TASK GOAL:
Take the line that contains "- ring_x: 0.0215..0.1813" and all lines after it, up to and including the last line of the data, and write them out exactly; nothing else belongs in the answer.

DATA SEGMENT:
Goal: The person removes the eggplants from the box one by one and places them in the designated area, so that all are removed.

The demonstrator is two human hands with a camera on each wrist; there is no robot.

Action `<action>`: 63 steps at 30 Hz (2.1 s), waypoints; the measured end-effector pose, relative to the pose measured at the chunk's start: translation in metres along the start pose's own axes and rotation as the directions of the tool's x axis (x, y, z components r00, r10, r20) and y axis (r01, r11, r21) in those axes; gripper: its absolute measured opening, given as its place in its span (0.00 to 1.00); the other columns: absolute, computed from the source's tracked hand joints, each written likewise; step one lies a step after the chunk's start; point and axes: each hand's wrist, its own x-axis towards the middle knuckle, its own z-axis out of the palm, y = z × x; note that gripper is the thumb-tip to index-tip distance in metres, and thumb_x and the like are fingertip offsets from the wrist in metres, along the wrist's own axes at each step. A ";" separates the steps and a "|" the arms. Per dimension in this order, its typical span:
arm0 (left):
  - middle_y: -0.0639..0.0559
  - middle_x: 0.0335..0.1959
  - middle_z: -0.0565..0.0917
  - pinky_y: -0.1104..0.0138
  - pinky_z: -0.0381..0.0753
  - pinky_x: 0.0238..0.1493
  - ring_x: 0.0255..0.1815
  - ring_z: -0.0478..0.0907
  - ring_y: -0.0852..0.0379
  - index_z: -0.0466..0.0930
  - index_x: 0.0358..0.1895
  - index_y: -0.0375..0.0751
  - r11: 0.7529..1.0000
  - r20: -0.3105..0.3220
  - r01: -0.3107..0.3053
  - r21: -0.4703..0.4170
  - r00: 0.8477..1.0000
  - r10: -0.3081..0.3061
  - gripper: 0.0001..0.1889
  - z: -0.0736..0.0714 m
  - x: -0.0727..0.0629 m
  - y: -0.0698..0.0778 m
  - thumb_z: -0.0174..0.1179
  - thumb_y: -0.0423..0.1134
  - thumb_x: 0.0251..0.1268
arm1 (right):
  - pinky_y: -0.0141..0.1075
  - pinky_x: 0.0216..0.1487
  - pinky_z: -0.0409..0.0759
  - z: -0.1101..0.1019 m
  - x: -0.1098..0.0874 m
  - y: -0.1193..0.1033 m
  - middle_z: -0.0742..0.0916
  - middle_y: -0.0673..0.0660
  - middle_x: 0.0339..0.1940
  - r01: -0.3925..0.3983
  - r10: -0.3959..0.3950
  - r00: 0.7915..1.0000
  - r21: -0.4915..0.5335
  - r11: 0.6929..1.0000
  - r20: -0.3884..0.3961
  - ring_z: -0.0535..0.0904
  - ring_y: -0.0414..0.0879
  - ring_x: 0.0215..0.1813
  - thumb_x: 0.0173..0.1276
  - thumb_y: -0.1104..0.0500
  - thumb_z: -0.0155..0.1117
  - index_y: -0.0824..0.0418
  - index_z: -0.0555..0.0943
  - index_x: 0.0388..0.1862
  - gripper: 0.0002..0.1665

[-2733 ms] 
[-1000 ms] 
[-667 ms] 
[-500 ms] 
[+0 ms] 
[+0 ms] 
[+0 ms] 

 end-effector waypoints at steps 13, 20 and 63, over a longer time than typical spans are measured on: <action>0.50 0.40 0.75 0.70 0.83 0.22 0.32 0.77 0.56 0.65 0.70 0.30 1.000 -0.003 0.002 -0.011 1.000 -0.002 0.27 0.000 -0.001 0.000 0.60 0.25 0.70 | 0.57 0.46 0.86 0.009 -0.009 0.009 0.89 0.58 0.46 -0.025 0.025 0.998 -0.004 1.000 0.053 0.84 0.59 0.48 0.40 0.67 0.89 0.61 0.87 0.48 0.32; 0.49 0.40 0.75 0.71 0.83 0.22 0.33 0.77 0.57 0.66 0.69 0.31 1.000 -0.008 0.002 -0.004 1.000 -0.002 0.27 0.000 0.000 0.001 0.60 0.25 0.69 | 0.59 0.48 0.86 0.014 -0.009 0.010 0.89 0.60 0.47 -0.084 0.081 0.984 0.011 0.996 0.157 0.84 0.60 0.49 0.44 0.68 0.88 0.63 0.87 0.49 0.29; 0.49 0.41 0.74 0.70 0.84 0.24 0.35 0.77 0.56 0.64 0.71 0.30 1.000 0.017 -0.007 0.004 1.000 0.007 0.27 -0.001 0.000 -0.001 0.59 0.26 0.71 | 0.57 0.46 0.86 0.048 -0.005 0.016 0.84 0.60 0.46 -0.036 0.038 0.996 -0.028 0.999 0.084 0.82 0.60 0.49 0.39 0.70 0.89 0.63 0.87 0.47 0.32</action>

WRITTEN RESPONSE:
  - ring_x: 0.0215..0.1813
  - thumb_x: 0.0173..0.1276
  - thumb_y: -0.1104..0.0500
  - thumb_z: -0.0155..0.1117
  - index_y: -0.0824..0.0418
  - index_z: -0.0555..0.0943
  - index_x: 0.0388..0.1862
  - gripper: 0.0002..0.1665

[-2733 ms] 
[-1000 ms] 
[-667 ms] 
[-500 ms] 
[+0 ms] 
[+0 ms] 
[+0 ms] 

 end-effector waypoints at steps 13, 20 and 63, over a longer time than typical spans are measured on: <action>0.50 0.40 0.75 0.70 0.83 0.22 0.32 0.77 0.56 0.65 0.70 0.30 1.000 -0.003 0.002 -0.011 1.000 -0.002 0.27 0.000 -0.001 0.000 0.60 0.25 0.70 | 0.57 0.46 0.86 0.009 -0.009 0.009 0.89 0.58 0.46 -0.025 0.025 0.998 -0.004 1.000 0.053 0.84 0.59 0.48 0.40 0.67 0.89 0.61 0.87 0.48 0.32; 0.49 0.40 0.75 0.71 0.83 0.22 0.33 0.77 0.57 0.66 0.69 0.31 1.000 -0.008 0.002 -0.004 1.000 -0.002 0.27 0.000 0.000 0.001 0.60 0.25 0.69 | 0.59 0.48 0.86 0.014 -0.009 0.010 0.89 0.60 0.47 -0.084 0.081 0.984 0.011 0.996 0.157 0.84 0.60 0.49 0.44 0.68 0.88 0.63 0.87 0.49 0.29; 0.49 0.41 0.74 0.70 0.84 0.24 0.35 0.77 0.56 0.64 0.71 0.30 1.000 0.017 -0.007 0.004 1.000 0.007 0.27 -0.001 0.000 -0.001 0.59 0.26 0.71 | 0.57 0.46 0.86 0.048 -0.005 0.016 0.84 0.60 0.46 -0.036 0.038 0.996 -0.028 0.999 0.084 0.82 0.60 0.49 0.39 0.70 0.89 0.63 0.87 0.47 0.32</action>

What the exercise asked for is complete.